Canadian serial rapist

Paul Douglas Callow (born c. 1955) is a Canadian serial rapist who was convicted of sexually assaulting several women in the Toronto area in the mid-1980s. Because of his method of attack (entering his victims' homes through balconies off the ground) and the fact that his identity was unknown, he was called the Balcony Rapist by the popular media.

==Life in the 1980s==

After stalking his victims, Callow climbed onto their second- or third-story balconies and entered through broken windows or doors. Callow had already sexually attacked two women in the 1970s before he sexually assaulted five women at knife-point during the Toronto attacks. His string of rapes in the Wellesley and Sherbourne area included the brutalization of a woman who became known as "Jane Doe".

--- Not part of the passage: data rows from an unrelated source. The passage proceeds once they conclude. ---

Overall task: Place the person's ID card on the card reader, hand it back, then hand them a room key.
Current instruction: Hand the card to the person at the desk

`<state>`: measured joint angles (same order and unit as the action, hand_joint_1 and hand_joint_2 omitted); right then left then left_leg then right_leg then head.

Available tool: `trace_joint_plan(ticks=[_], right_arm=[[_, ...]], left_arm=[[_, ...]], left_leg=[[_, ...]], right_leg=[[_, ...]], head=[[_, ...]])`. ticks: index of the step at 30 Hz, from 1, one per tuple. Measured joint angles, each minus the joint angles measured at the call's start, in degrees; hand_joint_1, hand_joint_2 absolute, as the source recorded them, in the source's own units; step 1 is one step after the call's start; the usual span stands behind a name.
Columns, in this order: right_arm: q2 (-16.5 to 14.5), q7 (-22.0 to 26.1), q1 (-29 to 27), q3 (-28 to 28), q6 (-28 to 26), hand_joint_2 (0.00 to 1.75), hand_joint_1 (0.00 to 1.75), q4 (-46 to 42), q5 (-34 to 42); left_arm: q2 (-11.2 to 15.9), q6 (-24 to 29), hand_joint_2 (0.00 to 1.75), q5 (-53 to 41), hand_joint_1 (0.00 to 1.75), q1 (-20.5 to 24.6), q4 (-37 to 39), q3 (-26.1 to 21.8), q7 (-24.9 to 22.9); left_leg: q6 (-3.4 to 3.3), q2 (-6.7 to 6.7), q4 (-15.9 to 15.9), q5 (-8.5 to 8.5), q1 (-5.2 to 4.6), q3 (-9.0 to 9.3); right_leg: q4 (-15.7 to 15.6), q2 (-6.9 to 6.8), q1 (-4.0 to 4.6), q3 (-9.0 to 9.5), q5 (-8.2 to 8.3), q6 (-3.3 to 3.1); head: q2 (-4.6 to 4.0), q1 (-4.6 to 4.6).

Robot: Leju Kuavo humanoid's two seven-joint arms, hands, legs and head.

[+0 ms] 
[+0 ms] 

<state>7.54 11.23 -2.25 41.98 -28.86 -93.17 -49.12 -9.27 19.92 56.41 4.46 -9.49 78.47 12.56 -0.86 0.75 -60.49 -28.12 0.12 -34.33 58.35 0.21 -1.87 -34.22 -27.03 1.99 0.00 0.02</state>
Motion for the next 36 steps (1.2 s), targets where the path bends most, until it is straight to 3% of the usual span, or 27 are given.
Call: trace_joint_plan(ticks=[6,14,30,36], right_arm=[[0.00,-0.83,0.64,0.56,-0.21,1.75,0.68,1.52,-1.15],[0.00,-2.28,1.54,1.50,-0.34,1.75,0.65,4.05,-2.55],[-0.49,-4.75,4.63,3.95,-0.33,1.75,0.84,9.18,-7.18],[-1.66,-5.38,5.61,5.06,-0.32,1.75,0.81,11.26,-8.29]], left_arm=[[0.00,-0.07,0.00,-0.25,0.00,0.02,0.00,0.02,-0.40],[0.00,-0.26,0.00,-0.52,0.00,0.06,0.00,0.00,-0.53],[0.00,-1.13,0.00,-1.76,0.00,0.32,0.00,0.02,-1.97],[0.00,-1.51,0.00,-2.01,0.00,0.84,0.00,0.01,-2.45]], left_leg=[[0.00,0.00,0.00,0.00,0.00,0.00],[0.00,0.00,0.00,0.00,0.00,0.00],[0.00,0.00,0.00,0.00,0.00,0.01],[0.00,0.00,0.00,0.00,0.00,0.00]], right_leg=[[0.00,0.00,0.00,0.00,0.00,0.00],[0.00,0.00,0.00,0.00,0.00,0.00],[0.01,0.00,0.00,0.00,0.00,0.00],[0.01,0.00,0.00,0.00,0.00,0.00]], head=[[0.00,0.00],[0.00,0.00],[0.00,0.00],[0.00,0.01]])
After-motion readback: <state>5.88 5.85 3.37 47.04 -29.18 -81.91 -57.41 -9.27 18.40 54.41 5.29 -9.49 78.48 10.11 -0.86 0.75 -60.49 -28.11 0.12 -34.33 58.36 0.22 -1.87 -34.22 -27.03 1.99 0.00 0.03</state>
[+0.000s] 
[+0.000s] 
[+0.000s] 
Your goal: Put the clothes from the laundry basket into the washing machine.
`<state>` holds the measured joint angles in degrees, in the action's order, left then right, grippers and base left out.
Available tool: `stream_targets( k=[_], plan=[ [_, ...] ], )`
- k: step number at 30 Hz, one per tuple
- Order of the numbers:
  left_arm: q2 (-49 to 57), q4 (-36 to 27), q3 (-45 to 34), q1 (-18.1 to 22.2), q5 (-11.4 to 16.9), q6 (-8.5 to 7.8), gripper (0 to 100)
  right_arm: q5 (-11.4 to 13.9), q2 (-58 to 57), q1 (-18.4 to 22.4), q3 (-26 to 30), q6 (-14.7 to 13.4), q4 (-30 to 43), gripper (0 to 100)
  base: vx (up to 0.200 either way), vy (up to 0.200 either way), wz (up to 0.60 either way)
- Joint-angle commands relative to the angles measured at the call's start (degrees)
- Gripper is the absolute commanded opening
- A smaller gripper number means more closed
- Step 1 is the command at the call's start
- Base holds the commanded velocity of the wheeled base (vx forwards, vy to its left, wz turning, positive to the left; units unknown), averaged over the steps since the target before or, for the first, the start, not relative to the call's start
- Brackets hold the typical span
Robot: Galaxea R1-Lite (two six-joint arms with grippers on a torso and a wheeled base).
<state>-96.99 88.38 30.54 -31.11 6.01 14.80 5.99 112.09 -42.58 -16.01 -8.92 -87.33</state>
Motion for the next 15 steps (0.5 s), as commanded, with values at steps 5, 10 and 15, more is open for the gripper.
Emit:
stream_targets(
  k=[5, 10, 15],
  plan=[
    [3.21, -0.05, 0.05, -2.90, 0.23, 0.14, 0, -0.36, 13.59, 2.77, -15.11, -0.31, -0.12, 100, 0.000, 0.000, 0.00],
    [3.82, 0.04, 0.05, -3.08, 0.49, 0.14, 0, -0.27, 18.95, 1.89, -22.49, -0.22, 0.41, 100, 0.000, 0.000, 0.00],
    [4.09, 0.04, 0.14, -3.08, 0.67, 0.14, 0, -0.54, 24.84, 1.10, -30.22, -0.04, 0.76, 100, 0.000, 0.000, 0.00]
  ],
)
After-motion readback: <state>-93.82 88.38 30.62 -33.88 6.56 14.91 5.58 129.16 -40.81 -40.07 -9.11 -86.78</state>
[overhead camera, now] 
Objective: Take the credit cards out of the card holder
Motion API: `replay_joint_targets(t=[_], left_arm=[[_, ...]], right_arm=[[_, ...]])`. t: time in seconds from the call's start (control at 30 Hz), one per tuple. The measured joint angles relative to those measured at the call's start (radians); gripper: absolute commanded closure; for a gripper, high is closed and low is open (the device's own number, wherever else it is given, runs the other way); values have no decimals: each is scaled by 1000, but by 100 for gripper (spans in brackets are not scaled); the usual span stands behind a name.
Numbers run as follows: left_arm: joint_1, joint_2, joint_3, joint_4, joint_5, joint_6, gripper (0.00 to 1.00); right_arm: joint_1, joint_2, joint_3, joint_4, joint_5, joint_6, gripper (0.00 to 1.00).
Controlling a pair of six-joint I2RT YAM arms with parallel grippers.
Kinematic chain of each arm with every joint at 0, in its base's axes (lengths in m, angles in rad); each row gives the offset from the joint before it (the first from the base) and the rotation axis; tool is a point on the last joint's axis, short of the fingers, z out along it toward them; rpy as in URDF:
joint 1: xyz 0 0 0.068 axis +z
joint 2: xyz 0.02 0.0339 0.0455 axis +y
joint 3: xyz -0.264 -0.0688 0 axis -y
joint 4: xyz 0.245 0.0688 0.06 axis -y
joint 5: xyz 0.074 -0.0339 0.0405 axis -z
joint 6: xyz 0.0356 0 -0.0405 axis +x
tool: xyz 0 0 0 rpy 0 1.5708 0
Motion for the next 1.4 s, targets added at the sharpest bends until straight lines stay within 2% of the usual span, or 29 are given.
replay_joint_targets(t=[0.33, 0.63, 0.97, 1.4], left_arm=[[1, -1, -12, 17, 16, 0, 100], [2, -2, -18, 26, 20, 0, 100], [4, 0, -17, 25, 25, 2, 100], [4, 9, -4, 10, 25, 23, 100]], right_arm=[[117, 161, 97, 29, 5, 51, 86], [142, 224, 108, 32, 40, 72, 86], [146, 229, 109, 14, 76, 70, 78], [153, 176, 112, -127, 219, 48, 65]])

==Jane Doe v. Board of Commissioners==

His fifth victim, using the pseudonym "Jane Doe", successfully sued the Toronto police for not having warned women in her neighbourhood about the four earlier rapes. She also claimed that the police were using her as bait to draw out the predator. The police took the position that if they had publicized the fact that a serial rapist was attacking women in the area, he would have simply committed his crimes in a different location, making his apprehension difficult. In fact, the Toronto police had threatened to charge Doe with mischief, because she put up posters in her neighbourhood warning about the Balcony Rapist. In a case filed as Jane Doe v. Board of Commissioners of Police for the Municipality of Metropolitan Toronto, Doe won her case and on July 3, 1998, was awarded damages of $220,000 plus interest by the Ontario Court of Justice (General Division). She was subsequently named Woman of the Year by the Canadian women's magazine Chatelaine in 1999, and published the book The Story of Jane Doe: A Book About Rape in 2003.

==Prison and later life==

Callow served the full length of his 20-year sentence in prison.

While in prison, Callow was accused by a prison employee of sexual assault. After this accusation, Callow refused to participate in any treatment programs.

On February 23, 2007, Callow, then 52 years old, was released from jail in British Columbia. He initially settled in Newton Town Centre in Surrey, British Columbia. Police did not release Callow's precise address. Following a protest in Surrey, Callow moved to New Westminster, British Columbia. On March 3, 2007, New Westminster had a rally of protest.

It was reported on March 7, 2007, that Callow lived in an emergency shelter in New Westminster, and the only help he receives is a 20-minute daily meeting with a third-year social work student. Callow was reported as saying he was "worried about vigilantism".

When he was sentenced, Callow was not designated a dangerous offender. Concern about his release has led to a proposal by some elected officials from New Westminster for legislative change allowing convicts to be designated dangerous offenders after they have been sentenced, if they exhibit violent behaviour while in jail.